As if that wasn’t enough, two weeks later Dexter and I flew to New York so I could complete filming on The First Wives Club, a comedy about three old friends who are dumped by their husbands. Ivana Trump summed up the film’s message best with “Ladies, you have to be strong and independent, and remember, don’t get mad, get everything.”

Dexter and I had a ritual. Every night after work, I placed her in the bouncy chair and marveled at her almost fishlike, slow-motion, underwater gestures. Sometimes she followed me with her eyes. Sometimes I tried to imitate her expressions, but how could I? I’ve lived too long to go back to the beginning. I held her against my chest. It was hard to believe she weighed less than a medium-size bowling ball. I touched her face and gave her kisses. I put the bottle in her mouth. She swallowed the formula. Simple miracles. I began to appreciate the comfort of furniture, not just the design. More simple miracles.

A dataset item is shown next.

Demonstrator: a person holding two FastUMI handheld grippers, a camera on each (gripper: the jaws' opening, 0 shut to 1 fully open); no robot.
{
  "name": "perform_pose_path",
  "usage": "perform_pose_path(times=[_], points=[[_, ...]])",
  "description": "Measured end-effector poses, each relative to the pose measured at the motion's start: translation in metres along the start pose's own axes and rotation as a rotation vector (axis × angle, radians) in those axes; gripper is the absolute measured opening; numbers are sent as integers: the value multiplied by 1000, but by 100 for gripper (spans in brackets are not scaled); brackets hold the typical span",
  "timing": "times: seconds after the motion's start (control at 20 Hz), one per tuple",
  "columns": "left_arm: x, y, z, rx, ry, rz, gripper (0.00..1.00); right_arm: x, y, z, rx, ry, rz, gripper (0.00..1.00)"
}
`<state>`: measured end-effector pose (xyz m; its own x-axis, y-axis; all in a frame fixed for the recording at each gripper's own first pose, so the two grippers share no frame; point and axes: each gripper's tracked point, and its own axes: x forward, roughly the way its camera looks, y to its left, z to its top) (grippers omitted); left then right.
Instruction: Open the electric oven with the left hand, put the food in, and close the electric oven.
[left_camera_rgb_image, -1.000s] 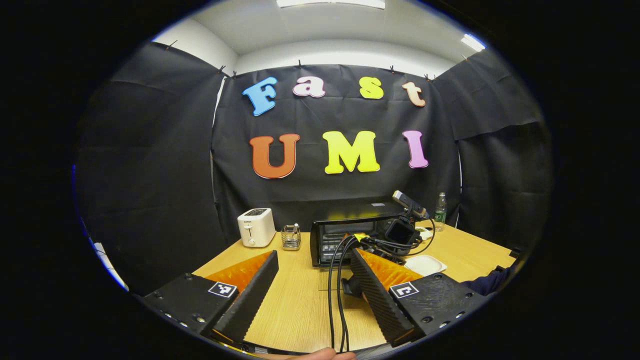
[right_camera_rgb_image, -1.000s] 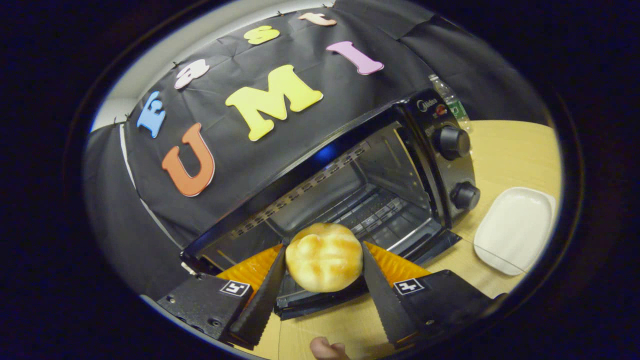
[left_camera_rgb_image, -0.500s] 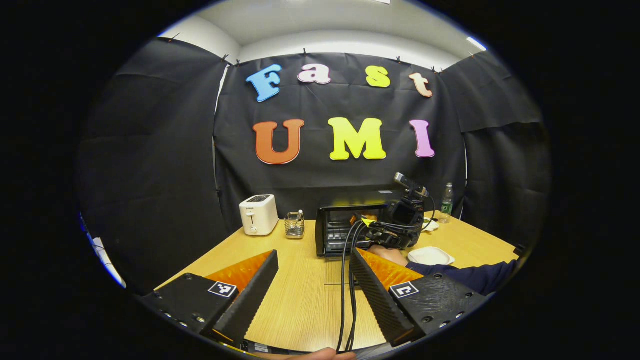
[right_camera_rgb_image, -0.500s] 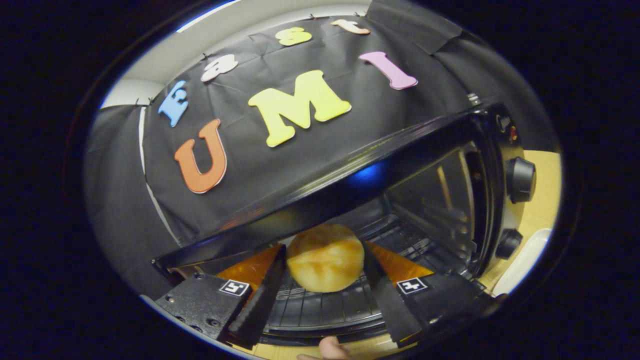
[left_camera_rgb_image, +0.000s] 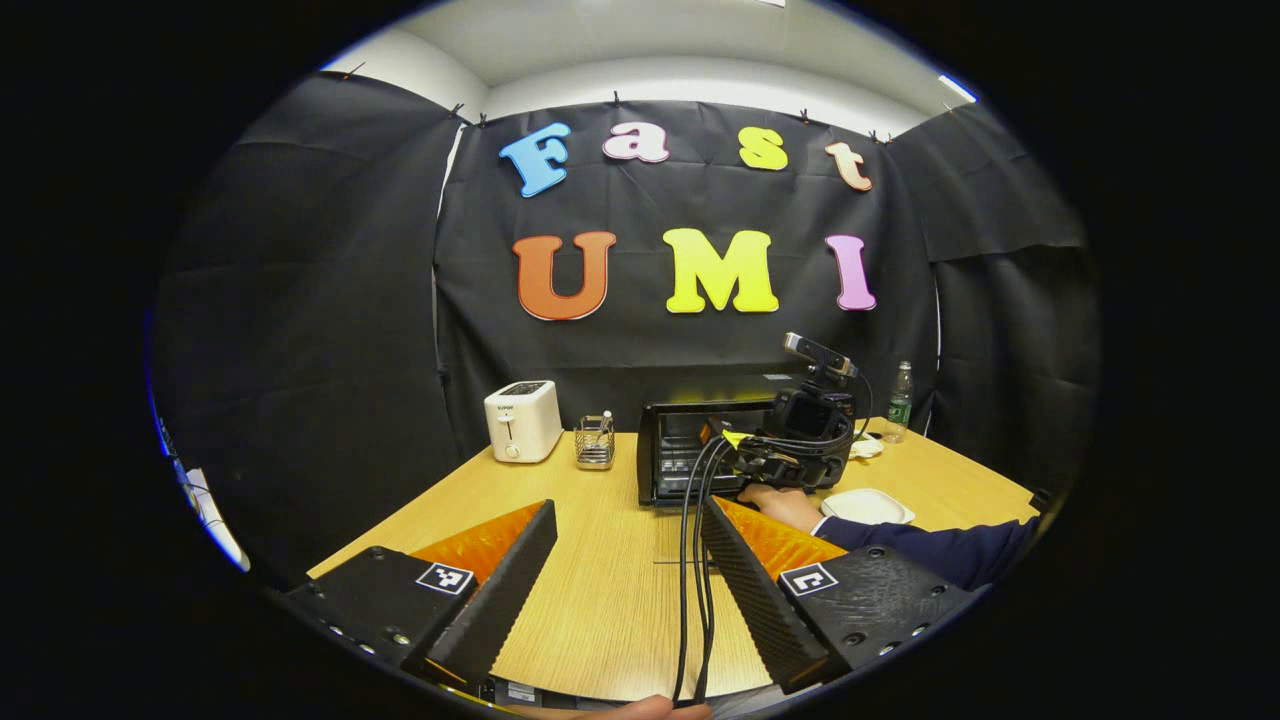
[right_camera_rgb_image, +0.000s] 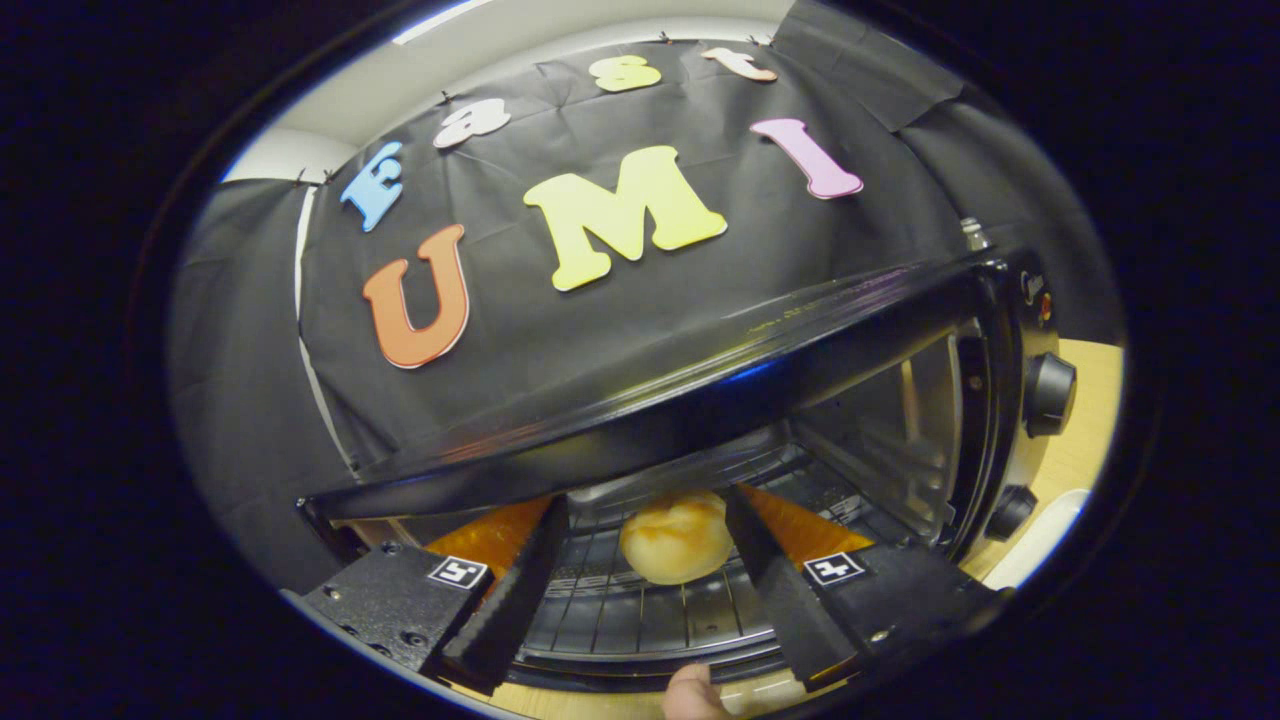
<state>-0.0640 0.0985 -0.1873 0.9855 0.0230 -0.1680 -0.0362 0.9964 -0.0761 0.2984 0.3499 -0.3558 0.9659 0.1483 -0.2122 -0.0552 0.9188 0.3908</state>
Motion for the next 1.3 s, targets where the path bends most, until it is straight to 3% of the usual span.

In the mornings at the rented loft on Prince Street, I fed her and changed her diaper. I talked to her too. There was a lot to say. Sometimes, not always, she’d crack a smile. Then came the most important task of the day: selecting an outfit, at least 70 percent of which were gifts. First I chose one of Dexter’s twenty-two hats, thirteen of which came from Kate Capshaw. Then I’d pause for a moment and go over the list of people who’d been so generous. There was Woody Allen, who gave her a flowery little dress I returned. (Too small.) Meryl Streep gave Dexter four boxes of dresses, and hats (more hats) and blankets, and jumpers and leggings and tops, and washcloths that she called a starter kit. Bette Midler gave her a health book and a very funny carrot hat with a pea on top. Then my boss, Mr. Scott Rudin, gave Dexter a fancy French coat from a store called Bonpoint on Madison Avenue. Steve Martin gave her a much needed and very practical diaper bag. Martin Short and his lovely bride, Nancy, sent her flowers and balloons that flew up to the ceiling and stayed there for two weeks. I could not believe our good fortune—a once-in-a-lifetime complete wardrobe from a host of remarkable notables.


First Ladies

Always on the go, Dexter and I went out to dinner three times a week. She came to the set every day. We took the Circle Line and saw the Statue of Liberty during a snowstorm. Bill Robinson, who’d been an intern for Ted Kennedy, made arrangements for a tour of the White House. Veteran travelers, we grabbed the first train to Washington, D.C.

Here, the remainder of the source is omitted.